When I joined the MOD I was amazed at the range and scale of engineering and scientific excellence that I found. The determination to find technological solutions to the problems our Armed Forces face on the battlefield today and tomorrow. Stealth aircraft, stealth frigates, unmanned aerial vehicles - that can beam images in real time to operators on a different continent. Some of the gadgets being developed would not be out of place in a James Bond film. In fact I would not be surprised to find Q himself working for the Defence Science and Technology Laboratories.

It is impossible not to be staggered by the scale and complexity of some of the engineering tasks. To take one example – the new Astute Class submarines being built for the Navy. Nuclear powered, with state of the art propulsion, detection and weapons technology, these are impressive beasts. As long as a football pitch, wide as a tennis court, and weighing as much as 1,000 typical family saloons – ASTUTE will give our forces an incredibly powerful and hard hitting weapon platform. It is impossible not to be in awe of the engineers and scientists who design and build them. Can you image how testing, how rewarding, how interesting that must be?      

We engineers are a unique lot. Where others see insurmountable obstacles, we see a challenge. Where others take no for an answer we don’t. We inherit an engineering culture that goes back to the Norman Conquest. Did you know that when the Norman forces crossed the channel in 1066 they brought with them prefabricated forts that could be quickly erected on an earth mound?

And it is this same sense of engineering innovation that is so important today to allow our Armed Forces to do the difficult and often dangerous tasks on our behalf as a force for good around the world.

Let me say a bit more about that because events in Iraq and now Afghanistan are scarcely out of the news. The reason we are there - in both cases – is to allow the elected governments to rebuild their countries. This cannot be done without secure and stable conditions in which to supply water and build schools, roads and hospitals. I regard our role in these places as a kind of “muscular international development” and we work very closely with our colleagues in DFiD. They cannot carry out their important work in conditions of lawlessness and disorder.     

Engineers, military and civilian, play an important part in this work, as they did in the Balkans before – helping to get power stations up and running, repairing oil refineries in Iraq so that its economy can begin to get back on its feet; helping to make people’s life a little bit easier and better.

To give some more examples, in Kenya our military engineers are training the Kenyan armed forces in mine disposal techniques. In Congo two years ago, we sent out 70 Royal Engineers as part of an EU force to build a runway at Bunia, to give humanitarian agencies and peacekeeping forces access to an area long ravaged by conflict. In northern Ghana we have recently completed freshwater pipelines to two remote villages.

The challenge for all of us involved in defence – whether in the Civil Service, in the Armed Forces, or in business – is to find the very best scientists and engineers to work on technological solutions for tomorrow’s threats and challenges.

There will never be stage when we can say ‘Modernisation complete – job done’. We are continually looking for ways to enable the Forces to their job more quickly, more efficiently, more accurately and – very importantly – with greater safety to their own lives. So we will always need good, bright and highly motivated engineers.
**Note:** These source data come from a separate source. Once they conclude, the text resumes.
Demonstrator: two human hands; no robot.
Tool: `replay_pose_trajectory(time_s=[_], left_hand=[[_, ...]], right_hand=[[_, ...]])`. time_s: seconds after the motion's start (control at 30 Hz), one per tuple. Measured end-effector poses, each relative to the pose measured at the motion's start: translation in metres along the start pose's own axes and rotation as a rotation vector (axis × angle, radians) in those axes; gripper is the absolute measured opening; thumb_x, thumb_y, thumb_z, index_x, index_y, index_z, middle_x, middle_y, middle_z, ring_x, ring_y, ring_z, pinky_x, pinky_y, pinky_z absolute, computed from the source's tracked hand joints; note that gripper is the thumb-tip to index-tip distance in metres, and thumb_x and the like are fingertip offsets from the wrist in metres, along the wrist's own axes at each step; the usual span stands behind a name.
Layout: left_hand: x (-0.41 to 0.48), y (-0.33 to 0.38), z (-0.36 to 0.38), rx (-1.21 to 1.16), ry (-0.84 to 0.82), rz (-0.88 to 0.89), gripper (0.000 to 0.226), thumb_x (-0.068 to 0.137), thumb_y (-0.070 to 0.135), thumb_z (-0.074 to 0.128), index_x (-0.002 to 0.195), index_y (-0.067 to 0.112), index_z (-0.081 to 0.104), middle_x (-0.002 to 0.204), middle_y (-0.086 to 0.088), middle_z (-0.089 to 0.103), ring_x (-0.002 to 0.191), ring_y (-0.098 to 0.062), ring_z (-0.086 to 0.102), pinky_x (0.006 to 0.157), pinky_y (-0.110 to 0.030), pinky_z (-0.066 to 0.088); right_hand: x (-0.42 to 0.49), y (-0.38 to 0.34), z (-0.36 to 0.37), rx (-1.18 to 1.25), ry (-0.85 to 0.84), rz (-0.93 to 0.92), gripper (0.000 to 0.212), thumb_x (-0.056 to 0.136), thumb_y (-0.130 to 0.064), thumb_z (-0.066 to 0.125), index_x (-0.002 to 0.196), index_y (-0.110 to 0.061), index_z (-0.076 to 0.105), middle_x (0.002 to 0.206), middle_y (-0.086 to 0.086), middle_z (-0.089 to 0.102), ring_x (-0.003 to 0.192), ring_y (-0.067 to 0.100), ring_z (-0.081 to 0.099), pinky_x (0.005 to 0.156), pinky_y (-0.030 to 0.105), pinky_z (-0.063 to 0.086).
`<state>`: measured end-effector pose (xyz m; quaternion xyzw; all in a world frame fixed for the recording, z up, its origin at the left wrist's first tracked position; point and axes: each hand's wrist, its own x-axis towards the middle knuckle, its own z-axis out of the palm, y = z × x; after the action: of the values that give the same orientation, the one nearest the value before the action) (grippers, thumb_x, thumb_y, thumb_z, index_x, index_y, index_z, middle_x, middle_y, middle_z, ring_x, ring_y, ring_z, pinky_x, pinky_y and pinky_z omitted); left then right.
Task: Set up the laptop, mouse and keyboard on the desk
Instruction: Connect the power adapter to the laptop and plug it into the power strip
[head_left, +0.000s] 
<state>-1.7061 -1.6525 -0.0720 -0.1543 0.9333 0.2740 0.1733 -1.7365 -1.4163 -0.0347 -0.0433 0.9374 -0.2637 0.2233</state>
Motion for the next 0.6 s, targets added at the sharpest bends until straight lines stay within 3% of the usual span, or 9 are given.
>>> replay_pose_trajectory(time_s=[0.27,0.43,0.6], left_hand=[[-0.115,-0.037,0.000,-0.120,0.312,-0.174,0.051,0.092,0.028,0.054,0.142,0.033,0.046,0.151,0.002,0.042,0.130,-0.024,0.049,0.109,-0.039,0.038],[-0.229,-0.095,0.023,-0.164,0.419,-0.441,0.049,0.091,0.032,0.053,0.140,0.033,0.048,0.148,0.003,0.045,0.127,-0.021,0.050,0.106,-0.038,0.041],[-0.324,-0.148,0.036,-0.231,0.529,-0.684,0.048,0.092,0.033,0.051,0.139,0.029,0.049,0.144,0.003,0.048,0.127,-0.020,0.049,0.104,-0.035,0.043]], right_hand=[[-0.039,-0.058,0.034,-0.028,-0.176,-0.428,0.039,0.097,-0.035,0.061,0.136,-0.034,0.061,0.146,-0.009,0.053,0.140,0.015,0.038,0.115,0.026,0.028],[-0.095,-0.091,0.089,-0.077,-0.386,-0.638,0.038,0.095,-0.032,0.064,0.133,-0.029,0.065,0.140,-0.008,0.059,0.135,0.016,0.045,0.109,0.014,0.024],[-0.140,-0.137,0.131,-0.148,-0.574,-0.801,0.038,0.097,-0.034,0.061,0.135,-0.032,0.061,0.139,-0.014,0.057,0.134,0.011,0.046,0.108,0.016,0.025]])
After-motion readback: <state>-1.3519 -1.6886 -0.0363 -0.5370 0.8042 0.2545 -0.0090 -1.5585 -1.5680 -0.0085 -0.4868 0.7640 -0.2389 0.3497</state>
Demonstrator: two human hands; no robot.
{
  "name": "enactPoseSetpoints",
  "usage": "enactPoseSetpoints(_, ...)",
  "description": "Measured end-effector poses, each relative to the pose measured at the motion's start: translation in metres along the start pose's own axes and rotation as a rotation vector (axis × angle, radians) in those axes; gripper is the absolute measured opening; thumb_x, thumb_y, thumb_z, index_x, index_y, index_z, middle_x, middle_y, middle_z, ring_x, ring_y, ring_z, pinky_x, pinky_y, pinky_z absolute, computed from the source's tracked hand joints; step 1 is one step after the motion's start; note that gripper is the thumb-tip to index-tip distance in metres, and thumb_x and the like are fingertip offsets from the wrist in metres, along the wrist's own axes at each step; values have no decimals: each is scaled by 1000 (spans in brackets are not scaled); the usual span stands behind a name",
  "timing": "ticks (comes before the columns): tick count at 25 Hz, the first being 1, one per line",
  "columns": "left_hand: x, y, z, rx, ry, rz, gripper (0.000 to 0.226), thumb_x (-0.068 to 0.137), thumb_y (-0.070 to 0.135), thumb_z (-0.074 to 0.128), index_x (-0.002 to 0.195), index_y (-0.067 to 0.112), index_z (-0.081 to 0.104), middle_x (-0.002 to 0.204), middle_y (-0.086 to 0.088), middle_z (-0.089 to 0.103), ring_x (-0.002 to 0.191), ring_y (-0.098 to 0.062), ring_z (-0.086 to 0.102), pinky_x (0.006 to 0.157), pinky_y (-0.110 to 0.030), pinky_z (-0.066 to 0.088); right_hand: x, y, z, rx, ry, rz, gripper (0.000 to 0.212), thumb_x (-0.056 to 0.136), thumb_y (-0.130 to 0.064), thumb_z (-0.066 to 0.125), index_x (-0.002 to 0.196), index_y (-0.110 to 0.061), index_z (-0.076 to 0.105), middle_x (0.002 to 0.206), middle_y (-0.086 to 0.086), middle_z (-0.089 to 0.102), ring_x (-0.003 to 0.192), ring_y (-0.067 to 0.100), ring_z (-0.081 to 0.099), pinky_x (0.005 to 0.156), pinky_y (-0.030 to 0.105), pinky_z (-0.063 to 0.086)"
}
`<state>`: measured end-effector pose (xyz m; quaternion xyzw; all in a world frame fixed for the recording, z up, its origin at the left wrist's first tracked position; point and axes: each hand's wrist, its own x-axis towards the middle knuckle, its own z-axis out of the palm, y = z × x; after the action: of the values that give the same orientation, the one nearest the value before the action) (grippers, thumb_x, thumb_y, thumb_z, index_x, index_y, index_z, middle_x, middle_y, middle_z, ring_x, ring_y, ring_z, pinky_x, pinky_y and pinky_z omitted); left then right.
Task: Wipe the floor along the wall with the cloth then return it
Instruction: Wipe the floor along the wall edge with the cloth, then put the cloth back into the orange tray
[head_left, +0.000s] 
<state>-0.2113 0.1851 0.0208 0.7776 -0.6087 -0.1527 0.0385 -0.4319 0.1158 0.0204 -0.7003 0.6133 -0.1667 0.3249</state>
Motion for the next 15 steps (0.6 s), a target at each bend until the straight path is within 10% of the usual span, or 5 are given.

That is why we sponsor undergraduates on certain engineering and science courses –at Loughborough, University College London, Aston, Newcastle and Southampton universities.

And just as these are internationally recognised centres of scientific and engineering excellence, so we have our own – Fort Halstead, Porton Down, and Shrivenham, for example.

The world, as they say, is a big place – full of opportunities for promising and ambitious scientists and engineers – opportunities all as exciting as those that faced Brunel, Watt and Fleming before you. I urge you to go out and find them. And I hope that some – if not all of you – might find them in Defence.